Deposité la carta sobre la mesa para ver la imagen en mis recuerdos; estaba compuesta de recortes de niña.

Adeudaba a tía Maribel la fantasía que pobló mi infancia. Llegaba el momento de cancelar la deuda y de romper la imagen.

La personalidad de María Isabel- que un día discurriera llamarse Maribel, para que fuera más fácil de pronunciar en ambos idiomas, francés y español- era producto de muchas horas, de dos seres y de un millón de ruedas…

Desde nuestra ventana lo más hermoso que se divisaba era un techo de tejas españolas color rojo usado y en nuestra sala, lo más hermoso que veían nuestros ojos, era el perfil de tía Maribel hecho por una dibujante de moda.

Cuando mi madre salía para la oficina y mi hermano al liceo, me sentaba yo junto al sillón de ruedas de mi padre inválido y hablábamos de ella, nos complacíamos en ella y tras ella dejábamos el muro con flores desteñidas del cuarto

Edificamos un castillo donde reinaba un hada de belleza y encanto fascinadores. El castillo era de piedras medievales y el hada usaba vestidos de Lanvin. Ilusión o realidad, Maribel –ídolo de la infancia de mi padre y más tarde cuñada suya- había conquistado a un brillante secretario de la Legación Austríaca; rico, hermoso y con un título de nobleza por añadidura. Supe detalles de la boda, de los comentarios de la sociedad santiaguina, de las joyas que el conde regalara a su esposa y del trasatlántico en que viajaron desde Valparaíso al Havre. Llegó a describirme mi padre, hasta las ‘’toilettes’’ que lució a su paso por Paris.

Creo haberme visto a mí misma, más allá de la mirada sin luz, ofreciendo mis desvaídos encantos a cambio de un amor, una fortuna y un flamante título de nobleza. Y … no me costaba mucho aceptar mi rol en una sociedad internacional revisteril, donde me acosaban, en absurdo concierto, señores tenebrosos, damas elegantes, villas en la Riviera y hombres muy gordos posándose junto a sus diamantes.

No comprendí entonces que tras esa construcción de belleza, no se escudaba mi padre contra la amargura, más bien la exaltaba. El espejismo lo defendía al brindarle un pretexto de examinar su desgracia, de comparar los destinos, de compadecer a mi madre y de comprobar su propia desgracia a la luz de la felicidad ajena. Después de la leyenda, se compadecía con justificada razón.

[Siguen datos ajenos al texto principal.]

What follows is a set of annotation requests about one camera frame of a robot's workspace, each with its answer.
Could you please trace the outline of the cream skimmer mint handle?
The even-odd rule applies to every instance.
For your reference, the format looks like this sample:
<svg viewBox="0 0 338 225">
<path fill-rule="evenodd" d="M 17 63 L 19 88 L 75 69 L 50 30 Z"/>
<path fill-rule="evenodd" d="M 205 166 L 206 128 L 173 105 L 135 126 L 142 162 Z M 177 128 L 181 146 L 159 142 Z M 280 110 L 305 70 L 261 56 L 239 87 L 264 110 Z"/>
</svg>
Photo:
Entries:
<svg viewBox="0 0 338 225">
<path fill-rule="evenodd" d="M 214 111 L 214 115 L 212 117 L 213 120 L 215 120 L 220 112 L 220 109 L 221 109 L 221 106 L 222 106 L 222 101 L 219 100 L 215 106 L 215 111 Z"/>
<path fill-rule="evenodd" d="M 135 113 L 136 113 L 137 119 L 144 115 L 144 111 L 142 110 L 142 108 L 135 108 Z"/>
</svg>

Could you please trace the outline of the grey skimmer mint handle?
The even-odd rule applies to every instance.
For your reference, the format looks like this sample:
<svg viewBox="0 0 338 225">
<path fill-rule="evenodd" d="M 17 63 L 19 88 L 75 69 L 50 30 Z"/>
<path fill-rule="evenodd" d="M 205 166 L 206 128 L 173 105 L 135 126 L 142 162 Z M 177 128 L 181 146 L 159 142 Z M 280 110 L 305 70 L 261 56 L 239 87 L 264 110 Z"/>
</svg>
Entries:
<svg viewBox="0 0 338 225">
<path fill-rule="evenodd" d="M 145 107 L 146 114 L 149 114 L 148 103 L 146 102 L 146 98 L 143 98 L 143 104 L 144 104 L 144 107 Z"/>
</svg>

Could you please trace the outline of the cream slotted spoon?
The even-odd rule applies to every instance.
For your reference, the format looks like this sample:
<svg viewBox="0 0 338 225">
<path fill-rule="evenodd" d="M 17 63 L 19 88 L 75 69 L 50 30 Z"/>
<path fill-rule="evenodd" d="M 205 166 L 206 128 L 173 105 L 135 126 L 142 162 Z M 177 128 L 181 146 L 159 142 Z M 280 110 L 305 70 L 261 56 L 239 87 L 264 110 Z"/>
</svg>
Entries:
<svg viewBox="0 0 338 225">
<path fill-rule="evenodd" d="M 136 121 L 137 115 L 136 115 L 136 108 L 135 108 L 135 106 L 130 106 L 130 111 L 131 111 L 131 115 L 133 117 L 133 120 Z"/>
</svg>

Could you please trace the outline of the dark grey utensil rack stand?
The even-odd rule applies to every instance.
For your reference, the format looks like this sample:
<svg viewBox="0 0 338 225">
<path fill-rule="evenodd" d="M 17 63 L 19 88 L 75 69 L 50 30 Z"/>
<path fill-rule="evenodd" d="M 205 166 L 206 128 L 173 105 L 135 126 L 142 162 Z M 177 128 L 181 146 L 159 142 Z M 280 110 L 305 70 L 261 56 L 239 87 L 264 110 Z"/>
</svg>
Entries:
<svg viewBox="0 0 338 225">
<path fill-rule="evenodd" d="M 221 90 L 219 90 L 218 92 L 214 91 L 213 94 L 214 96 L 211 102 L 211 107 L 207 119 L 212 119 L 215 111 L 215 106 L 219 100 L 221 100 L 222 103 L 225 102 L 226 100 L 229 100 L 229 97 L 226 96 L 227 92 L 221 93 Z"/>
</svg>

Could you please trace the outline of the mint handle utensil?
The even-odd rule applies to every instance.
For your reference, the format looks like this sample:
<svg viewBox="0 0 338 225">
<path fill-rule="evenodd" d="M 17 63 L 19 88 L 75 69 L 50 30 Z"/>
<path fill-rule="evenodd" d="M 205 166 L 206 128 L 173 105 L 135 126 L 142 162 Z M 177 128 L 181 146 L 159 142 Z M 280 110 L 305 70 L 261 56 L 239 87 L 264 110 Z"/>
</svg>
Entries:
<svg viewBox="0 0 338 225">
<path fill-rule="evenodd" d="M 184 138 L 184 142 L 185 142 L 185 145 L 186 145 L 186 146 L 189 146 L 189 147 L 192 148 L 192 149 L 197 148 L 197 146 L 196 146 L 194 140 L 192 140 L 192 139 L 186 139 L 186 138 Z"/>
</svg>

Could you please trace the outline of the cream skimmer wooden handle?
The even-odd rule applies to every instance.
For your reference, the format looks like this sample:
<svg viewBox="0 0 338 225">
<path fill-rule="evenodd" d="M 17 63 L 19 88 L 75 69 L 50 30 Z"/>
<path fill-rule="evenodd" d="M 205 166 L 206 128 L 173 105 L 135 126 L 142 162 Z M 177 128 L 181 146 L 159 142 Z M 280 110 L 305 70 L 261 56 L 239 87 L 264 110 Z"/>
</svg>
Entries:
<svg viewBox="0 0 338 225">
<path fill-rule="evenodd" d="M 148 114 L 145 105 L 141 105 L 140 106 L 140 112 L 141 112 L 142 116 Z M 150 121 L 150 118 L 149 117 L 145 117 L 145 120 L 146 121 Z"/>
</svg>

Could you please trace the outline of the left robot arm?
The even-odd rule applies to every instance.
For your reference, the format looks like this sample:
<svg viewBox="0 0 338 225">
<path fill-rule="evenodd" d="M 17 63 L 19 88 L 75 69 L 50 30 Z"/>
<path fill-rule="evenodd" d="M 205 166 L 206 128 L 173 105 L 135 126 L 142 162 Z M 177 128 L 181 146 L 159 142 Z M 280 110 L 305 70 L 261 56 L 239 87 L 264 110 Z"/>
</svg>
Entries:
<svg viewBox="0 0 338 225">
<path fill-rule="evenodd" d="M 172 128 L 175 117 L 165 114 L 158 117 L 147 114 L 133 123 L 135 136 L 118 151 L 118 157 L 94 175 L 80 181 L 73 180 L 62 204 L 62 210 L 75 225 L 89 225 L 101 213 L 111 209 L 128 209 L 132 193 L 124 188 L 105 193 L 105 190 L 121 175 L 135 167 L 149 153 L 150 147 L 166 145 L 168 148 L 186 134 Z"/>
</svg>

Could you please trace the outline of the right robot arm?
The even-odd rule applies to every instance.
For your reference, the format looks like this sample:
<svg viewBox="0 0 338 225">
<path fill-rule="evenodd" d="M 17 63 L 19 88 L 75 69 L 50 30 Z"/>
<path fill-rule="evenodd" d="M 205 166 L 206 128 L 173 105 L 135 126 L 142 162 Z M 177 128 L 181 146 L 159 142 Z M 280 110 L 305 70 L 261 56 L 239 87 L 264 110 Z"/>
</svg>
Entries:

La carta me pareció llegar con diez años de atraso. Guardé el cheque adjunto. Tía Maribel me pedía que fuera a verla, pues se encontraba muy sola desde la muerte de su marido; me hablaba también con muchos años de atraso, que era su ahijada y que sentía por mí gran cariño. Pero yo más a tiempo, recordé cosas que ella no mencionaba.

El único regalo que por algunos años recibí de mi tía fue un vestido a la usanza austriaca, lleno de borlas y meriñaques, con hermosas flores tejidas en relieve que duró tanto como mi martirio: me quedaba grande y tenía basta. Mi madre sostenía que era un vestido ‘’fino’’ y que debía usarlo, pero cada vez se renovaba el suplicio: todos me miraban como un ser de otro planeta o más bien de otra época. Yo me sentía extraída de los cuentos de Hoffman.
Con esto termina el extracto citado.